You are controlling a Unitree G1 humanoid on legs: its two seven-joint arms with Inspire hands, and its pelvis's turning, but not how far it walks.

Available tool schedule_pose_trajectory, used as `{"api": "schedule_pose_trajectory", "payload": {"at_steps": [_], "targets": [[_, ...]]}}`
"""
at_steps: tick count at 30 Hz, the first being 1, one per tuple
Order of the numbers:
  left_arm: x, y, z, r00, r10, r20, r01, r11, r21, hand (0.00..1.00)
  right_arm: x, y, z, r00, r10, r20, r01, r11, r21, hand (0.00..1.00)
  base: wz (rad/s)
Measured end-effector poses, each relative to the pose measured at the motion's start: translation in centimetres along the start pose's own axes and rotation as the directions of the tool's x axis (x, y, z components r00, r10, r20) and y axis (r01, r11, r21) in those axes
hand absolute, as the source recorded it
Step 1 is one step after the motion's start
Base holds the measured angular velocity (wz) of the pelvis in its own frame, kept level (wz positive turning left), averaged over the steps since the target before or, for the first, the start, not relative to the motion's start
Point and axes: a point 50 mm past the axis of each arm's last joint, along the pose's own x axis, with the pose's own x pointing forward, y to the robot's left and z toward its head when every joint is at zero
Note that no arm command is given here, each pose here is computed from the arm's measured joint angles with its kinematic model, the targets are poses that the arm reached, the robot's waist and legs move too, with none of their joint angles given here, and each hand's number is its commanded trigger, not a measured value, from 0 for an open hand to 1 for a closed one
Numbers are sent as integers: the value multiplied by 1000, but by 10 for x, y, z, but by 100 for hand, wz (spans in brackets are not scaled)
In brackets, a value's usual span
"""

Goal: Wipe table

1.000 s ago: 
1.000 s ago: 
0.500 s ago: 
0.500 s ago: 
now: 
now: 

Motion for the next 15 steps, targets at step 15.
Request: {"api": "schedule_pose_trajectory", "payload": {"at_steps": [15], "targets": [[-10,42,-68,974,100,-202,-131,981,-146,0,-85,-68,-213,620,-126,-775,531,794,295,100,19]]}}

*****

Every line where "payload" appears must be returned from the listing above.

Available tool schedule_pose_trajectory, used as `{"api": "schedule_pose_trajectory", "payload": {"at_steps": [_], "targets": [[_, ...]]}}`
Request: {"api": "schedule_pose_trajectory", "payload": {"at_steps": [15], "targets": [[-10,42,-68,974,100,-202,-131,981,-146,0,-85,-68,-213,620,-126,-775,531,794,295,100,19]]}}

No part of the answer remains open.